In a perfect world, all data for an organization is structured – sorted neatly into categories, labels, columns and boxes, synchronized and collected across the organization, and accessed easily.
The reality is that about 80% of business data is unstructured, including information in documents, spreadsheets, emails, presentations, audio and video, web searches, images and social media posts. While some of the information may have been generated internally, it is considered “unstructured” because the intelligence doesn’t fit neatly into a database.
While structured information can define or identify behaviors, unstructured data provides a more complete explanation, description or prediction of a particular behavior or change in demand.
Unstructured data is currently analyzed by extraction. For example, with fingerprint matching, the actual fingerprint image is totally unstructured. To analyze a fingerprint, key points are identified and then mapped. The map, which is structured data, is what is actually matched. Unstructured prints aren’t analyzed; the extracted information is.
Overall, most unstructured data uses extraction, text analysis and text abstraction with a relational database to create an integrated view of the data, enabling the organization to make smarter business decisions.
Retailers such as Chico’s FAS have been able to integrate social media communications with its customer data to offer targeted promotions to customers, while healthcare providers such as Seton Healthcare Family have been able to save money from readmitting patients by identifying readmission triggers, according to an Information Management article.

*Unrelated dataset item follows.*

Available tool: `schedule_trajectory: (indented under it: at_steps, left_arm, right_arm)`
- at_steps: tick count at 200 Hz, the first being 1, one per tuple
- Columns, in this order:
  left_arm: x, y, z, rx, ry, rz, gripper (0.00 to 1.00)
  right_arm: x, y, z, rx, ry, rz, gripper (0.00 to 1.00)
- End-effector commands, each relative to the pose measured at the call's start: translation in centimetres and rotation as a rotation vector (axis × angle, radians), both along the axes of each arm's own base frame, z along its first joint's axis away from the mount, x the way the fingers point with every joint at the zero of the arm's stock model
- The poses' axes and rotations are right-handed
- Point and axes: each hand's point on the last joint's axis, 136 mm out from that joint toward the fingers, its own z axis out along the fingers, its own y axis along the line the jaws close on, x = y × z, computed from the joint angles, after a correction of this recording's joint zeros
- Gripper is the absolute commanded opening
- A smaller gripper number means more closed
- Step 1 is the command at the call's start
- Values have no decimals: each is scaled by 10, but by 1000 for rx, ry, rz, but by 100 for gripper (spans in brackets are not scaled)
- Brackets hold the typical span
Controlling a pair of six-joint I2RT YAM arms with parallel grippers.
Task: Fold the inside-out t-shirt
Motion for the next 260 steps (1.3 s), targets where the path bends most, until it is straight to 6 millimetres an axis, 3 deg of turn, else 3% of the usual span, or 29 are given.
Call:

When analyzing unstructured data and integrating the information with its structured counterpart, keep the following in mind:
Do you need a simple number, a trend or something else? Knowing your end goal is essential to determine how to analyze your unstructured data. Not all of it will be useful or yield a win given the volume of information potentially involved. For example, when companies want to determine social media sentiment, they want to know if statuses, tweets or comments are negative or positive. If the goal is to examine if the overall reaction to one of their marketing initiatives is negative, considering only words and hashtags related to that campaign can be a useful focus point instead of analyzing all social media information from an arbitrary time range.
After determining what the end goal and other goals are, you can decide how to structure the unstructured data to identify the information. With social media sentiment, certain words and phrases within posts are assigned as good or bad values. A good word or phrase may get a “+1”, a bad “-1,” and neutral “0.” The sentiment score is determined by the sum of the word or phrase scores, thus creating structured numeric data that came from the unstructured source text. Any analysis of these scores, such as seeing if the posts are mostly positive, is therefore on the structured numeric text summaries rather than on the text itself.
Use sources of data that are entirely relevant (nothing tangentially related to the topic), including information from online reviews and customer feedback forms, as well as information from devices.
Choose data storage and information retrieval architecture based on scalability, volume, variety and philosophy. Some big data tools are designed to manage and analyze unstructured data, such as those based on Hadoop, a software platform that can store huge files and process the information.
Real-time access requires tracking real-time activities and making predictions relevant to the business based on predictive analytics. For example, in e-commerce, real-time access can allow companies to provide quotes in real-time. In a 24/7 business climate, real-time data collection is especially essential and whatever technology platform an organization uses needs to make sure no data is lost.
Data warehouses store data with concrete structures and categories, which is useful when all the information is structured. However, repositories known as data lakes are easier to use for unstructured data because you can access data in its native format, preserving the metadata and anything else that may assist in analysis.
Create a copy of the original file and clean up the data; for example, expand any text that is informal or written in shorthand or symbols. Organizing data ensures that all valuable information is represented.
After data is identified and cleaned up, prioritize parts of it depending on what you are looking for. One method uses tagging by parts of speech to extract entities, such as “person,” “location,” or “organization.” Logistic Regression, Naive Bayes, k-means and other supervised and unsupervised machine learning also can be utilized to find patterns in customer behavior, target for a campaign and classify documents.
Temporal modeling techniques can be utilized to analyze the most relevant topics being discussed by customers on topics and events they share via forms, social media or other platforms. Customers’ disposition may also be analyzed with sentiment analysis of social media, reviews and feedback. This can inform future product recommendations and overall trends.
Using graphs and charts to visualize your analysis ensures that the information can be used by other parties to make recommendations based on the data.